ASSIGNMENT:
Using the records below, give again exactly the lines from the line that contains "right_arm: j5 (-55" through the line that contains "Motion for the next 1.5", both ends included, and only those.

(Data entries)
BEGIN
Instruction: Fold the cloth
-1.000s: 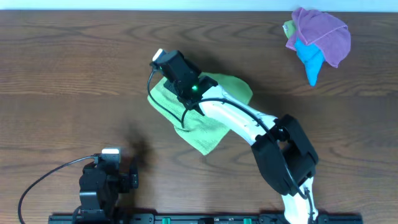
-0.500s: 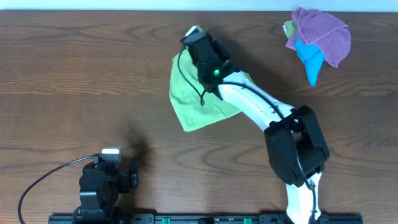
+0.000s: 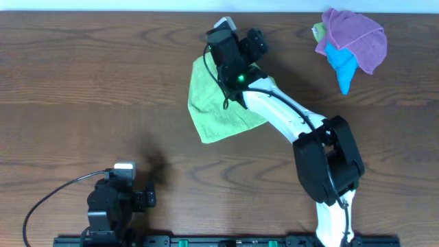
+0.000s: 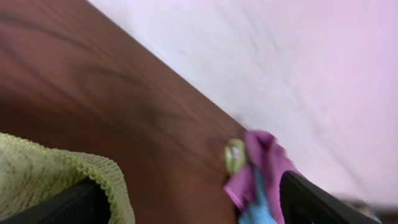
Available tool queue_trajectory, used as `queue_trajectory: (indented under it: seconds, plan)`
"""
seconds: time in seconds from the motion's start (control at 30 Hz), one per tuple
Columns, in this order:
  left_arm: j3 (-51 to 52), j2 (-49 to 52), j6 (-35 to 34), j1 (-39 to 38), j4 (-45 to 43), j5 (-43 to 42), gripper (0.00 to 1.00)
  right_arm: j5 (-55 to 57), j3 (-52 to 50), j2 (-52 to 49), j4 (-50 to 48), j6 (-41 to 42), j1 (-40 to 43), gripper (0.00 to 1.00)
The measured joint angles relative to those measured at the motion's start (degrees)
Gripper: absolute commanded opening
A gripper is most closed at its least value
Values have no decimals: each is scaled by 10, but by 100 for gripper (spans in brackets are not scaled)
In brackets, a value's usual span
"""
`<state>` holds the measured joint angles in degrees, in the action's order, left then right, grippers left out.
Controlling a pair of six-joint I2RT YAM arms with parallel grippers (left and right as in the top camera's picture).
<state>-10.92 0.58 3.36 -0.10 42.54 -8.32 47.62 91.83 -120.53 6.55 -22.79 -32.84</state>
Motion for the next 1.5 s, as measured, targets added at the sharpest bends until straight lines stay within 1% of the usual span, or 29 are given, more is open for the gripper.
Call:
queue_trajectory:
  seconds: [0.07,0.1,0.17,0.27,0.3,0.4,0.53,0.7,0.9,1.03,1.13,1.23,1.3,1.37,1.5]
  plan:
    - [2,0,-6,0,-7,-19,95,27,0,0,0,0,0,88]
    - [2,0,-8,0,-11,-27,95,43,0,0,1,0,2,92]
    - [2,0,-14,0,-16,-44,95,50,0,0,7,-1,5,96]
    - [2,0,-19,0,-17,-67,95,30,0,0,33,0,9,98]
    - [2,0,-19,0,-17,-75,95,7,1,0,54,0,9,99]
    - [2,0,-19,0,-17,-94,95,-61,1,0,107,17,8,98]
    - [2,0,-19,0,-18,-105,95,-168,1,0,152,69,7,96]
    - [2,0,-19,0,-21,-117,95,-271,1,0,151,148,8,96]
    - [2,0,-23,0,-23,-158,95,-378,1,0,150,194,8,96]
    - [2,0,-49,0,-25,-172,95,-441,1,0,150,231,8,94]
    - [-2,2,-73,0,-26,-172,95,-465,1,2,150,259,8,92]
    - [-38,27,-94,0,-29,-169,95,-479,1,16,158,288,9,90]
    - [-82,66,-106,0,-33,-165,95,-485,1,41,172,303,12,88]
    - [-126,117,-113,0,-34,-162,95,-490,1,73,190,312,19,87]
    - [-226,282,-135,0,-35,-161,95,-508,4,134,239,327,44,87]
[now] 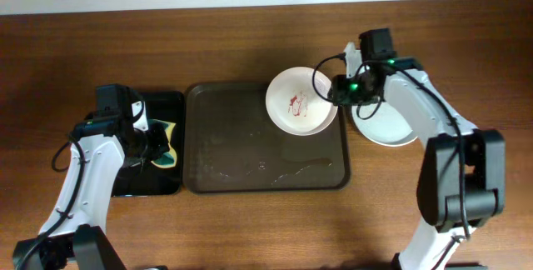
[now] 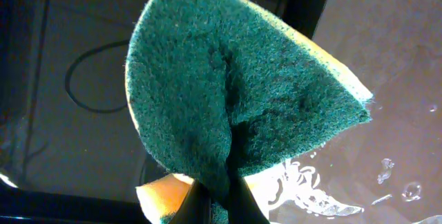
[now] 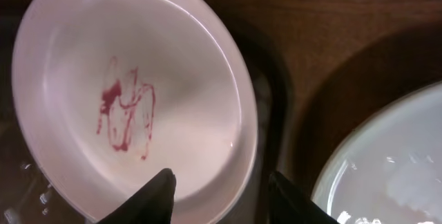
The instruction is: Clean dirty plates on tray and stack at the side
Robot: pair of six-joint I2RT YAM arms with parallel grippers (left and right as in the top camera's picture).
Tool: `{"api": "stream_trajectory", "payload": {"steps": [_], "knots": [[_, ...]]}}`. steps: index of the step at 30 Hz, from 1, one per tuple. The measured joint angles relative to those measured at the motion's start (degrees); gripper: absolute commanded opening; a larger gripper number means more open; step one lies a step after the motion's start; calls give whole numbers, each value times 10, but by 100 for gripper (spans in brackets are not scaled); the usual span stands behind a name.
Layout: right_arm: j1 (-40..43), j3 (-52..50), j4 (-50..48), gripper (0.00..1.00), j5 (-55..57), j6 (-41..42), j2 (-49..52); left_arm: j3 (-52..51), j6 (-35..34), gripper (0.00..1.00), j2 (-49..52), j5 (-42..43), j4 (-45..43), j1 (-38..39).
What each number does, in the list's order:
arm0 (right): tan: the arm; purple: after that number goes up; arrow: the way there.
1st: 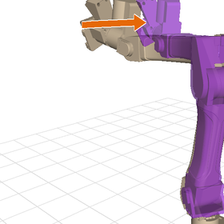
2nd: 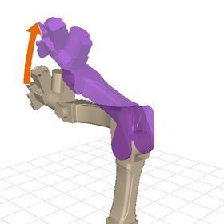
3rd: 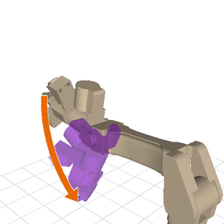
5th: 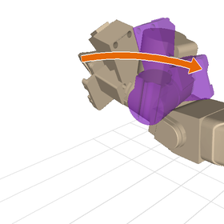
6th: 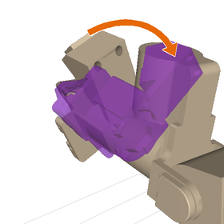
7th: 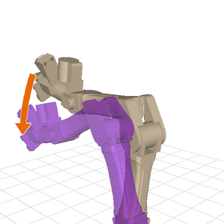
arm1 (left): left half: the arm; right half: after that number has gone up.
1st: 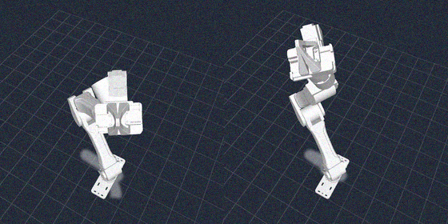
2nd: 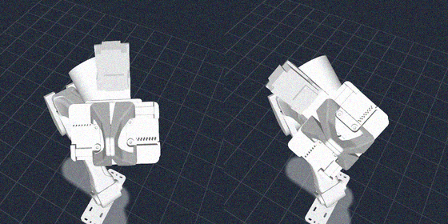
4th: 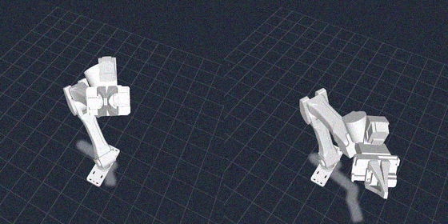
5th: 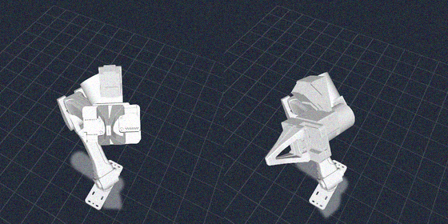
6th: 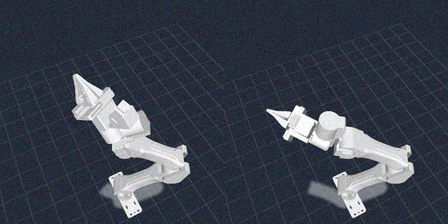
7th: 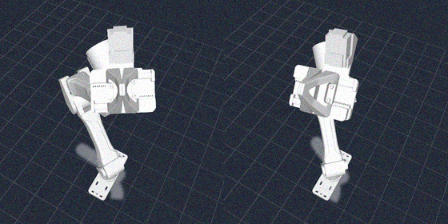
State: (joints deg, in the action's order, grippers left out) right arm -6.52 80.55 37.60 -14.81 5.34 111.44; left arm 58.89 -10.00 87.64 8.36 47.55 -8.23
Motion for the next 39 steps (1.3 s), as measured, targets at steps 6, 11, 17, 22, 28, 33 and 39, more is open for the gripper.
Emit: {"api": "stream_trajectory", "payload": {"steps": [6, 11, 17, 22, 28, 33, 39], "knots": [[-10, 0, -40, 25, 42, 6, 39, 0, 0, 0, 0, 0, 0, 0], [-13, 0, -26, 4, 29, 10, 59, 0, 0, 0, 0, 0, 0, 0], [-71, 0, 49, 4, -70, 67, 60, -1, 0, 0, 0, 74, -30, 8], [-144, 0, 55, 9, -73, 120, 60, -1, -24, 0, 0, 164, -127, 124], [-164, 0, 56, 9, -71, 143, 60, -1, -181, 0, 0, 92, -161, 259], [-164, 0, 57, 12, -71, 157, 60, -1, -221, 0, 0, 6, -152, 255], [-164, 0, 62, 13, -62, 157, 60, 3, -21, 0, 0, -44, -108, 56]]}}
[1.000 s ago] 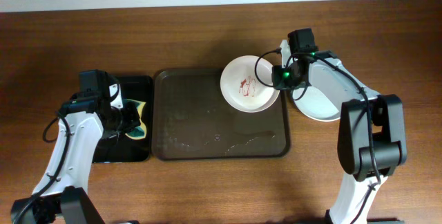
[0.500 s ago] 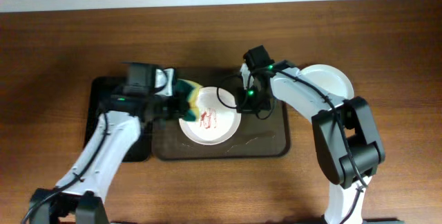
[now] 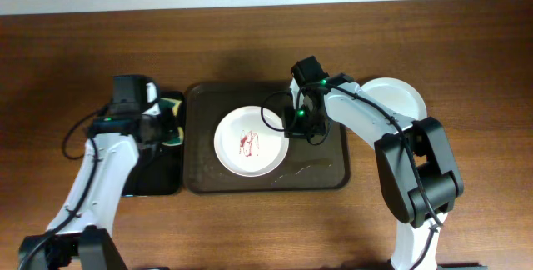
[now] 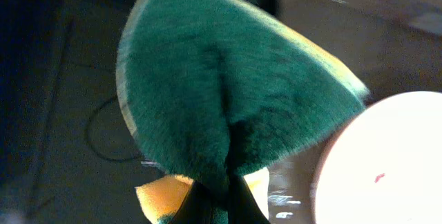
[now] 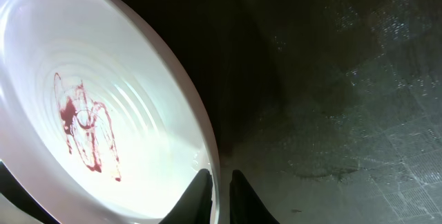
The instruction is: Clean dirty plates on tray and stack at the side
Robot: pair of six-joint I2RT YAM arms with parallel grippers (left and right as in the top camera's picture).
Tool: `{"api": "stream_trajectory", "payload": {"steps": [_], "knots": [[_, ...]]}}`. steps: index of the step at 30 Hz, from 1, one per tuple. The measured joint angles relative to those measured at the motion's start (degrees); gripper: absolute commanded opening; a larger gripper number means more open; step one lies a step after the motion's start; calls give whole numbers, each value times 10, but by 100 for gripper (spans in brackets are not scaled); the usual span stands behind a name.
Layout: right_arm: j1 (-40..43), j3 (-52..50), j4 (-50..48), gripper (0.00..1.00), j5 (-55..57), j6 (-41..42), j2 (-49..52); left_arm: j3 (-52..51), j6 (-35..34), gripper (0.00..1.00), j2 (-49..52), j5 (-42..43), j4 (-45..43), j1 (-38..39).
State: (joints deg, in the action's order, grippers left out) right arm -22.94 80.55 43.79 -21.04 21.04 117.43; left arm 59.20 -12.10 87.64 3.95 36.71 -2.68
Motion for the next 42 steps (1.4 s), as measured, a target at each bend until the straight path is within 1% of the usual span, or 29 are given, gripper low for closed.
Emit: {"api": "stream_trajectory", "payload": {"steps": [2, 4, 7, 8, 10, 11, 12, 13, 14, 15, 17, 18, 22, 23, 25, 28, 29, 30, 31, 32, 33, 34, 35, 36, 37, 40, 42], "knots": [[0, 0, 0, 12, 2, 0, 0, 0, 62, 0, 0, -1, 2, -30], [0, 0, 0, 12, 2, 0, 0, 4, 94, 0, 12, -2, 1, -38], [0, 0, 2, 12, 2, 0, 0, 5, 112, 0, 73, -2, 3, -38], [0, 0, 3, 12, 2, 0, 0, 5, 115, 2, 93, -2, 3, -39], [0, 0, 4, 12, 2, 0, 0, 6, 117, 28, 127, -2, 1, -39], [0, 0, 4, 12, 2, 0, 0, 6, 118, 64, 138, -1, -4, -39], [0, 0, 4, 12, 2, 0, 0, 8, 121, 76, 145, -3, -11, -40], [0, 0, 4, 12, 2, 0, 0, 11, 124, 73, 153, -3, -16, -41], [0, 0, 4, 12, 2, 0, 0, 16, 124, 40, 168, -3, -21, -41], [0, 0, 5, 12, 2, 0, 0, 17, 125, 0, 169, -3, -26, -40], [0, 0, 6, 12, 2, 0, 0, 23, 125, 0, 170, -4, -17, -41], [0, 0, 6, 11, 2, 0, 0, 44, 125, 0, 172, -4, 11, -41], [0, 0, 9, 11, 1, 0, 0, 169, 125, 1, 173, -10, 119, -62], [0, 0, 9, 11, 1, 0, 0, 185, 125, 1, 172, -12, 133, -70], [0, 0, 8, 11, 2, 0, 0, 189, 125, 3, 172, -19, 163, -78], [0, 0, 8, 11, 2, 0, 0, 148, 125, 9, 171, -51, 134, -78], [0, 0, 9, 11, 2, 0, 0, 120, 123, 12, 171, -62, 121, -78], [0, 0, 10, 11, 2, 0, 0, 101, 120, 32, 171, -68, 108, -78], [0, 0, 10, 11, 2, 0, 0, 81, 116, 71, 171, -72, 92, -78], [0, 0, 10, 11, 2, 0, 0, 60, 108, 80, 171, -75, 76, -78], [0, 0, 11, 11, 2, 0, 0, 39, 104, 80, 171, -77, 56, -78], [0, 0, 12, 11, 2, 0, 0, 28, 100, 79, 171, -77, 48, -78], [0, 0, 14, 11, 2, 0, 0, 23, 98, 67, 170, -76, 43, -78], [0, 0, 14, 11, 1, 0, 0, 22, 96, 27, 169, -76, 34, -78], [0, 0, 15, 11, 2, 0, 0, 22, 94, 0, 169, -76, 25, -78], [0, 0, 15, 11, 2, 0, 0, 22, 93, 0, 169, -76, 18, -78], [0, 0, 19, 11, 2, 0, 0, 41, 93, 0, 169, -76, 50, -78]]}}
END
TASK OUTPUT:
  right_arm: j5 (-55 to 57), j3 (-52 to 50), j2 (-52 to 49), j4 (-50 to 48), j6 (-41 to 42), j1 (-40 to 43), gripper (0.00 to 1.00)
The measured joint angles relative to those measured at the motion's start (degrees)
Gripper: absolute commanded opening
A gripper is most closed at its least value
Values have no decimals: each is scaled by 10, but by 100 for gripper (spans in brackets are not scaled)
In brackets, a value's usual span
"""
`<state>` holds the measured joint angles in degrees, in the action's order, left then right, grippers left out.
Controlling a pair of six-joint I2RT YAM arms with parallel grippers (left and right as in the top camera's picture).
<state>-10.92 0.58 3.36 -0.10 42.54 -8.32 47.62 91.83 -120.53 6.55 -22.79 -32.84</state>
Motion for the next 1.5 s, as measured, targets added at the sharpest bends until straight lines stay within 1% of the usual span, or 29 are given, more is open for the gripper.

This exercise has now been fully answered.